Until the end of the nineteenth century, western scientific thinking continued to be developed in the mechanical, atomistic framework outlined by Descartes and Newton. Theirs was a deterministic world of objective reality. Yet Newton's fixed and immutable world had already been challenged by his fellow Englishman Charles Darwin, with his theory of evolution, On the Origin of Species by Means of Natural Selection (1859). To Darwin, natural laws were as valid in the natural sciences as the laws of planetary motion and the law of gravity were in the physical world. Humans were not unique in their relation to the cosmos; rules governing other species also governed them.

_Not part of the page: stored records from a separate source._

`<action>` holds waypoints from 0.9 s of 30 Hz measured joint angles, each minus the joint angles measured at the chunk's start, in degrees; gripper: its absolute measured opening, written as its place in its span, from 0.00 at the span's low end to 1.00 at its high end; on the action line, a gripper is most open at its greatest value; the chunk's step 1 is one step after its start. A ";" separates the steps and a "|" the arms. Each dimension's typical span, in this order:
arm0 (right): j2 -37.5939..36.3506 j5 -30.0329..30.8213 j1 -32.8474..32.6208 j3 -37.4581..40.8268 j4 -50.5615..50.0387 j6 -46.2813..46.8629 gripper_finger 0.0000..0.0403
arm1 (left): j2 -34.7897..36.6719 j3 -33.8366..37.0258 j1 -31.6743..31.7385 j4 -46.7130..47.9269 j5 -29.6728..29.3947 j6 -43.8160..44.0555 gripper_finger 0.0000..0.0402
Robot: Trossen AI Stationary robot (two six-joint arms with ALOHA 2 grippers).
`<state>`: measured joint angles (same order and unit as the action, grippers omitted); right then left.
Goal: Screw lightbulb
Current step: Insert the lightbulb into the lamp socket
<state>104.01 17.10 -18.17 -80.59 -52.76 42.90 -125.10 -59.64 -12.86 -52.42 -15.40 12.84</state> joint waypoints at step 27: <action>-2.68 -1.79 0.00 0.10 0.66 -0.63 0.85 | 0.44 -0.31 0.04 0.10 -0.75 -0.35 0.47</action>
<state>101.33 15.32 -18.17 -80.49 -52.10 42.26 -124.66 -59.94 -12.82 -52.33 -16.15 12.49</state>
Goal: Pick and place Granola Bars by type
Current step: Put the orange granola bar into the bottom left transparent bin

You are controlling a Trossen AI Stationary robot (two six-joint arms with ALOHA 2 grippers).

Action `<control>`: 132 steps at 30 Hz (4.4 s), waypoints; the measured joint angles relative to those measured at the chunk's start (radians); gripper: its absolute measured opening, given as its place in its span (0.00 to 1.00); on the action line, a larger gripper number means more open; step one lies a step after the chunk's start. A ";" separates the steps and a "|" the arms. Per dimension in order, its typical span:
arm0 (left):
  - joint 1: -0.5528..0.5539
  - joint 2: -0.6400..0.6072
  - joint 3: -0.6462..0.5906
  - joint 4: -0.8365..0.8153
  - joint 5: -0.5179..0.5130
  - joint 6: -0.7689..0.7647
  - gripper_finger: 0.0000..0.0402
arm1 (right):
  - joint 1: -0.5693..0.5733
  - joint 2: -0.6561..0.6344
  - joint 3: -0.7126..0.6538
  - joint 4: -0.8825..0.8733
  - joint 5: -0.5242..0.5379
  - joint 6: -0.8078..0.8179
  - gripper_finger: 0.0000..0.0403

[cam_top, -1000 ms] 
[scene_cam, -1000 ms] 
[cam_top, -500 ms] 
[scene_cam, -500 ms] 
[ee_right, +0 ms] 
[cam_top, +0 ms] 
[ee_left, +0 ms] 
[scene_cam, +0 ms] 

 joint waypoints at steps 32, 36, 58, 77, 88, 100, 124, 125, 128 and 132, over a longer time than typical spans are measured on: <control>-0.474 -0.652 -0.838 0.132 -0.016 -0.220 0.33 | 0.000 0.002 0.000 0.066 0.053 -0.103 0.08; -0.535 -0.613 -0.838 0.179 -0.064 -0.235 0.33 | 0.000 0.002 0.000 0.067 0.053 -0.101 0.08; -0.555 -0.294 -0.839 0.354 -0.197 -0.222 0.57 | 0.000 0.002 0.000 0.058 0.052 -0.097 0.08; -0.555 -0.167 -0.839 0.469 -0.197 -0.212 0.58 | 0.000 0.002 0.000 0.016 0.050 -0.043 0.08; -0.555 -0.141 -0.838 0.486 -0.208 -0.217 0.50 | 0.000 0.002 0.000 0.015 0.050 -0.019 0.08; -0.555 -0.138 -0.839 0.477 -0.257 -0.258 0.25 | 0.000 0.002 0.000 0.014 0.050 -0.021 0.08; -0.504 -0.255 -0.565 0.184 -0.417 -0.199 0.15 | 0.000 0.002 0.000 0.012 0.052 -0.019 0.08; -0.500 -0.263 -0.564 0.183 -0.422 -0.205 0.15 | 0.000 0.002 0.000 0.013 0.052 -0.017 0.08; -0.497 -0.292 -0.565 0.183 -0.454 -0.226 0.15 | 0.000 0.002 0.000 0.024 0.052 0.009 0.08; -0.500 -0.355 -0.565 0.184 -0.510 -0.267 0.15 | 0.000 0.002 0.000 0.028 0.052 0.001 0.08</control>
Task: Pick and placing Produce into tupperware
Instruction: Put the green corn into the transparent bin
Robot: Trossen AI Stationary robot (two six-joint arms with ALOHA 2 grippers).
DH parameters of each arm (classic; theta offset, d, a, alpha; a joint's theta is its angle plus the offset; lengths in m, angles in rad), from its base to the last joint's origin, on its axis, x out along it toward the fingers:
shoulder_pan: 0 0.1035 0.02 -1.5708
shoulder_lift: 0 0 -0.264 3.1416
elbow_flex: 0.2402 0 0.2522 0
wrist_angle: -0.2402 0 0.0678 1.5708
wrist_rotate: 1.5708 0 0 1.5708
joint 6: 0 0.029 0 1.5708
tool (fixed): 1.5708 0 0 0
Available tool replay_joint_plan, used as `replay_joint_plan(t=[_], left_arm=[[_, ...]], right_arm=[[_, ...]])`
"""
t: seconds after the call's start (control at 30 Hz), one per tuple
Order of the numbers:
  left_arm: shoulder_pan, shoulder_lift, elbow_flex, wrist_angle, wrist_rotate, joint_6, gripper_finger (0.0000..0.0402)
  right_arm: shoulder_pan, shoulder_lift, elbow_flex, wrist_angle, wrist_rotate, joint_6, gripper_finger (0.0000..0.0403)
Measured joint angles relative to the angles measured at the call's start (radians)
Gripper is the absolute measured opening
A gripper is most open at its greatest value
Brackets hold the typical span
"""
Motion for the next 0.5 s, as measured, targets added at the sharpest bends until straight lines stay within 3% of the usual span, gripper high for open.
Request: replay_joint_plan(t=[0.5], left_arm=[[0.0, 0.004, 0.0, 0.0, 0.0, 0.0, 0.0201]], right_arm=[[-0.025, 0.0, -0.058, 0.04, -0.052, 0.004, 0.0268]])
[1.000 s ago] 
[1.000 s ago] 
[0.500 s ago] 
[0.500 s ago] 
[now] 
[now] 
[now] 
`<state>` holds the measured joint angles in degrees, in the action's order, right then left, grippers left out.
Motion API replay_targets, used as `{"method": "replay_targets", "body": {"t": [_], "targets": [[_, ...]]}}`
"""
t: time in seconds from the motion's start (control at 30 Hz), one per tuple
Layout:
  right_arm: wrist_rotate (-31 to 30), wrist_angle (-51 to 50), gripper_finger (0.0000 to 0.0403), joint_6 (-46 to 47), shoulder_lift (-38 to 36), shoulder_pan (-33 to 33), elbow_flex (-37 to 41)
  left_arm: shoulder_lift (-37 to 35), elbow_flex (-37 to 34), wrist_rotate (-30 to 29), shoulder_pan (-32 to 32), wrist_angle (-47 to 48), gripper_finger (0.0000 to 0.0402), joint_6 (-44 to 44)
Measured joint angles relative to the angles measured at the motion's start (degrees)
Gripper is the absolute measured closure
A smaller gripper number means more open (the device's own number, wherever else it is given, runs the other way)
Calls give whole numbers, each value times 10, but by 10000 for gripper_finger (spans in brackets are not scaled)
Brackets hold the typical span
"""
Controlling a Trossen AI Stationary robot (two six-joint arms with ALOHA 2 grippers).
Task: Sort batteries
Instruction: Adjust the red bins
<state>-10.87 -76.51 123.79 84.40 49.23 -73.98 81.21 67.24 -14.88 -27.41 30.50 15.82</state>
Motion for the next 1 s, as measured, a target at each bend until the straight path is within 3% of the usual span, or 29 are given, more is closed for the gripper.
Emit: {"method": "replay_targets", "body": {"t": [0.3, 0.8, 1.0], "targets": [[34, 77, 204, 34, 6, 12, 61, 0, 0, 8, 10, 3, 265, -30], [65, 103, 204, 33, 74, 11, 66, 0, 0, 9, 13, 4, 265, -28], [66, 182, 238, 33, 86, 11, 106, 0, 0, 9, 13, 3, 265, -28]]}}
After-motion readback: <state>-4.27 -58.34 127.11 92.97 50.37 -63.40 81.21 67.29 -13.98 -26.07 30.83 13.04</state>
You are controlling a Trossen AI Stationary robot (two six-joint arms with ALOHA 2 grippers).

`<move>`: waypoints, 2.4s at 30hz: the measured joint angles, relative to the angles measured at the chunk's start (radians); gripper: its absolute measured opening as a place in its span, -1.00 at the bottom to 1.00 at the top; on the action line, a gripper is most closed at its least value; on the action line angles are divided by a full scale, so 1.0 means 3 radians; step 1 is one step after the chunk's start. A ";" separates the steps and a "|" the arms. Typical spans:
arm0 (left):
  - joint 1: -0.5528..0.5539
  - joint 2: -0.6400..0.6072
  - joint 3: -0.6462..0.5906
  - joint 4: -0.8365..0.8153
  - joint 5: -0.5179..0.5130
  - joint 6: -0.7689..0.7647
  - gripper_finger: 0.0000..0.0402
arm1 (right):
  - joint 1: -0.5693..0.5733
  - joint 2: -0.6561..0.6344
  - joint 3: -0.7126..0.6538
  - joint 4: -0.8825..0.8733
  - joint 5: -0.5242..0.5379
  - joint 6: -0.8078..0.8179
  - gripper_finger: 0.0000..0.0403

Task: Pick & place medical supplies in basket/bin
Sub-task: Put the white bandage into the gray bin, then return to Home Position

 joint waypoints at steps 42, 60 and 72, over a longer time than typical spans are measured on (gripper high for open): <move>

Albert Einstein (1879-1955), with his theory of relativity (1905),10 based on perception and value judgments, as well as his new concepts of time, space, mass, motion and gravitation, was to shake the Newtonian world - which had assumed motion, gravity and time to be absolute - to its foundations. Einstein maintained that the universe might have begun as a great thought; it certainly was not a great Newtonian machine. Scientists could no longer be considered as custodians of absolute truth, which could be found by atomizing knowledge in a mechanistic way. Truth did not reside in the realm of concepts linked with each other. It was much more relative and interdependent than either the Cartesian or the Newtonian approach had made it out to be. According to Einstein there was no final, absolute truth; there was only flux. The real world allowed for probabilistic but not absolute statements. Once viewed as inherently orderly, nature came to be viewed by some scientists as disorderly. The supreme confidence of scientific rationalism gave way to the chaos theory.11

Einstein also added to the pioneering work of the German physicist Max Plank (1858-1947) in quantum physics ('Energy is emitted in minute, discrete quantities called quanta'). By treating matter and energy as exchangeable, which physicists had always regarded as inconvertible, Plank and Einstein helped to lay the basis for splitting the atom. Einstein was awarded the Nobel Prize in 1922 not for his theory of relativity, but for his work in quantum physics.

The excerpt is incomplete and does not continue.